Reputation: 7832
I am using this tutorial to learn regex in python - looks like an excellent tutorial!
So the tutorial is as follows: http://regex101.com/r/vB7mV2
According to the tutorial, the code I should use is:
import re
p = re.compile(r'^(?P<Given>\w+) (?P<Middle>\w\.) (?P<Family>\w+)$', re.MULTILINE)
str = "Jack A. Smith\nMary B. Miller"
m = p.match(str)
print m.group(0)
Jack A. Smith
print m.group(1)
Jack
print m.group(2)
A.
print m.group(3)
Smith
print m.group(4)
Traceback (most recent call last):
File "<stdin>", line 1, in <module>
IndexError: no such group
To my surprise, I lost little Mary B. Miller - there was no m.group(4)
So I have a few follow up questions:
(1) I am using multiline, why did it match only the first one, i.e., Jack A. Smith in the example?
(2) I am using the Given, Middle and Family as the tag names for each match, how do I access the data using such tags and not just m.group(i)

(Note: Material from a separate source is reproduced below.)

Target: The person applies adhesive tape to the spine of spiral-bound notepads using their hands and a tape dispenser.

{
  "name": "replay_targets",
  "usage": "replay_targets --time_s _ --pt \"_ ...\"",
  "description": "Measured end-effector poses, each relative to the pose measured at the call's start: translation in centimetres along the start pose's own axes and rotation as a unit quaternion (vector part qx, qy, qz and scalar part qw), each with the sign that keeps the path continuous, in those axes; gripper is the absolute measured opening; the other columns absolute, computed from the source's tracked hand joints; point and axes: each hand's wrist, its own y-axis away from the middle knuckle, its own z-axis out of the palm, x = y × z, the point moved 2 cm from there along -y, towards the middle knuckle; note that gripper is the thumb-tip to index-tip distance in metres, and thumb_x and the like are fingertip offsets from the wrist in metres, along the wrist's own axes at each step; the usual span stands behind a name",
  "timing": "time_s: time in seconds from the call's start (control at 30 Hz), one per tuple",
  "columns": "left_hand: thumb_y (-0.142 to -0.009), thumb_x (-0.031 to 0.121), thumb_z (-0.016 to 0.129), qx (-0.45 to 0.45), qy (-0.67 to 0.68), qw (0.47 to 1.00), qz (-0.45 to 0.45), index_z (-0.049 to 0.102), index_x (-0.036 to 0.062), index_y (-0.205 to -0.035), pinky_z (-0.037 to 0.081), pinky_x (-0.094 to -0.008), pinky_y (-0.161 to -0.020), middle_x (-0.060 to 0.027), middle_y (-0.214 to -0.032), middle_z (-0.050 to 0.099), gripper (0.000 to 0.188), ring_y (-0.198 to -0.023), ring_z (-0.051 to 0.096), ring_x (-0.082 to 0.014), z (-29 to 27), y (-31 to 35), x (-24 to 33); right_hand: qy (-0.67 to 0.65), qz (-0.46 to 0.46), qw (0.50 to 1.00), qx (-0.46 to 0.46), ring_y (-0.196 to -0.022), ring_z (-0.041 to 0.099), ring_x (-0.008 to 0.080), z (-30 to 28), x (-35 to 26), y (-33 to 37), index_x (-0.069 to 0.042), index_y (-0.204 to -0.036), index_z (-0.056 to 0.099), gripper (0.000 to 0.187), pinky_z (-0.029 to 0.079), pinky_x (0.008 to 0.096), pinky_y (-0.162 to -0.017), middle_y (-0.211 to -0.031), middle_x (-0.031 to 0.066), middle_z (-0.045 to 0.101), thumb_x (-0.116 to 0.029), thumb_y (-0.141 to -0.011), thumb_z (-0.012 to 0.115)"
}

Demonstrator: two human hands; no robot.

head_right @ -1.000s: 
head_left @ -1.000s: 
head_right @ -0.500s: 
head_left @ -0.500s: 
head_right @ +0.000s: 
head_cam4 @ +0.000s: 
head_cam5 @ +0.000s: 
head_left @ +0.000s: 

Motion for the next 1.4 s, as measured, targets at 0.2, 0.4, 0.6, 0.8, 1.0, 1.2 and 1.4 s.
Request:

(3) Let us say I want to do match and replace? I.e., I want to match Mary B. Miller, and replace by Jane M. Goldstein, such that the replaced string will now be: str = "Jack A. Smith\nJane M. Goldstein"
. How'd I go to do that? (kind of unrelated, let's call it a bonus Q)
Upvotes: 1
Views: 93
Reputation: 103704
I think I would do something like this:
import re
txt='''\
Jack A. Smith
Mary B. Miller
Jordan Brewster
Kathy Beth Turner'''
>>> [m.groups() for m in re.finditer(r'^(\w+)\s+(\w\.|\w*)\s*(\b\w+\b)$', txt, re.M)]
[('Jack', 'A.', 'Smith'), ('Mary', 'B.', 'Miller'), ('Jordan', '', 'Brewster'), ('Kathy', 'Beth', 'Turner')]
Works like so:
^(\w+)\s+(\w\.|\w*)\s*(\b\w+\b)$
This allows you to capture names with an optional middle name or middle initial.
Upvotes: 1
Reputation: 1087
I am using the Given, Middle and Family as the tag names for each match, how do I access the data using such tags and not just m.group(i)
You can use m.group('Given'), m.group('Middle'), m.group('Family')
Let us say I want to do match and replace? I.e., I want to match Mary B. Miller, and replace by Jane M. Goldstein, such that the replaced string will now be: str = "Jack A. Smith\nJane M. Goldstein". How'd I go to do that?
re.sub()
can be used for search and replace as far as I know.
Upvotes: 1
Reputation: 39355
Copied from the re.match()
Note that even in MULTILINE mode, re.match() will only match
at the beginning of the string and not at the beginning of each line
That's why you are getting only the first match. if you need all the matches, use re.findall()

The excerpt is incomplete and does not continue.